Three more soil cores (internal diameter 3 cm and depth 10 cm) were collected near each collar (for a total of 90 soil cores) and were then homogenized to acquire one compound sample (for a total of 30 soil samples). The collected soil samples were separated into three subsamples by a sieve (2 mm). The first subsample was immediately preserved at −80°C for DNA extraction and also analysis of the abundances of key microbial functional genes. The second subsample was stored at 4°C to determine the soil ammonium (NH4+-N) and nitrate (NO3-N) concentrations. The third subsample was air-dried to determine the soil pH. The available N (NH4+-N and NO3-N) concentrations in soil were determined using a flow injection analyzer (Autoanalyzer 3 SEAL, Bran and Luebbe, Norderstedt, Germany) after extracting fresh soil with 1 M KCl solution. The pH of the air-dried soil was measured using a pH electrode (soil-to-deionized water ratio of 1:2.5).
Soil DNA extraction and real-time quantitative PCR (qPCR)

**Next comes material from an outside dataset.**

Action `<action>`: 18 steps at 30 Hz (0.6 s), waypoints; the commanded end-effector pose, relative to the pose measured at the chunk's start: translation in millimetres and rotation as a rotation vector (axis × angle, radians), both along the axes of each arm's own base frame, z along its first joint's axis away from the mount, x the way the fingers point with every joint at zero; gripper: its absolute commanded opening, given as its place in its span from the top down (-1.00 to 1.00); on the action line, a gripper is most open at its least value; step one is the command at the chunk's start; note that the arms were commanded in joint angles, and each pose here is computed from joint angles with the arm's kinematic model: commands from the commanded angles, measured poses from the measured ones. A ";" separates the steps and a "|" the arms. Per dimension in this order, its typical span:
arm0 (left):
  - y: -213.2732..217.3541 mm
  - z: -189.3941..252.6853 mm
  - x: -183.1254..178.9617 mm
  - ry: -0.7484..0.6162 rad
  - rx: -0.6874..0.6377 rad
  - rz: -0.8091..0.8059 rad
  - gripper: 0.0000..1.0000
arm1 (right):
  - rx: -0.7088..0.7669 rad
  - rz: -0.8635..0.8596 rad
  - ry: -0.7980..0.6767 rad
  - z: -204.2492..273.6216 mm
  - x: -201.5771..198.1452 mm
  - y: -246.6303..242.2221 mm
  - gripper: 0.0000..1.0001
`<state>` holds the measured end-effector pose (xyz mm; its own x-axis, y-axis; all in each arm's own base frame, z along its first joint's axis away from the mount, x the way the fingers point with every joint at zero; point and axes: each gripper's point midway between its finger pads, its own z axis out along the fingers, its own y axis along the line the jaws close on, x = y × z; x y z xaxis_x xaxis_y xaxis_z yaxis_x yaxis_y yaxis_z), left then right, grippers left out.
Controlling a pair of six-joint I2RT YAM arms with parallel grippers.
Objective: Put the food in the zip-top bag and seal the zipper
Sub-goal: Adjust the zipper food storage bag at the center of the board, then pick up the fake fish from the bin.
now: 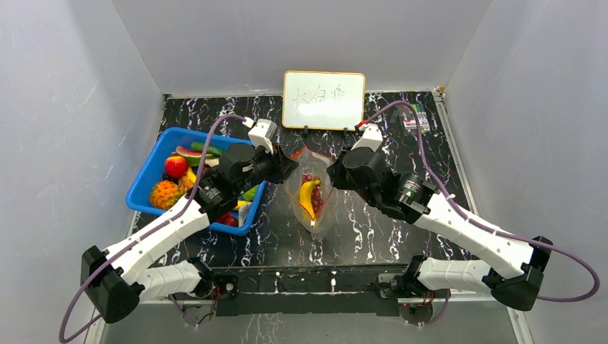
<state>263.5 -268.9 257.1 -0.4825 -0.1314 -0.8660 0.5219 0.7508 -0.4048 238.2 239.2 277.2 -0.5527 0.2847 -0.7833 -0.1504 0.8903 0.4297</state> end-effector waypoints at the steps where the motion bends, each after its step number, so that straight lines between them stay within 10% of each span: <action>1: -1.7 18.1 3.6 0.011 -0.031 0.031 0.40 | 0.020 -0.029 -0.047 9.1 9.1 -0.5 1.00; 8: 37.0 18.0 4.6 0.058 0.038 0.208 -0.39 | 0.024 -0.040 -0.051 5.0 12.0 0.9 1.00; 18: 106.9 20.2 9.8 0.052 0.074 0.560 -0.68 | 0.024 -0.011 -0.049 2.2 12.6 8.4 1.00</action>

Soil DNA was extracted from 0.5 g frozen soil using a kit (E.Z.N.A.® DNA Kit, Omega Bio-tek, Norcross, GA, U.S.A.) based on the manufacturer’s instructions. The DNA extract was checked on 1% agarose gel. The quality of the DNA was evaluated with a NanoDrop 2000 UV-vis spectrophotometer (Thermo Scientific, Wilmington, DE, U.S.A.). The nitrification-related amoA gene in ammonia-oxidizing bacteria (AOB) and archaea (AOA) was determined. The nirS , nirK , and nos Z genes, which are associated with denitrification, were also determined in denitrifying microorganisms. The functional gene copy numbers were amplified using an ABI 7300 Real-Time PCR System (ABI, CA, U.S.A.). PCR reactions were performed in triplicate. The PCR mixtures contained 10 μL 2X ChamQ SYBR Color qPCR Master Mix, 0.8 μL forward primer 5 (μM), 0.8 μL reverse primer (5 μM), 2 μL template DNA, 0.4 μL 50 X ROX Reference Dye 1, and 6 μL ddH2O. The functional genes, primers, and sequences used for PCR reactions are summarized in Table 1. More detailed PCR thermal cycling conditions are listed in Table S1. The standard curve of each amplified gene was constructed using a 10-fold dilution of plasmid DNA (containing the target gene). The PCR efficiency was between 89% and 101%; the R2 ranged from 0.98 to 0.99.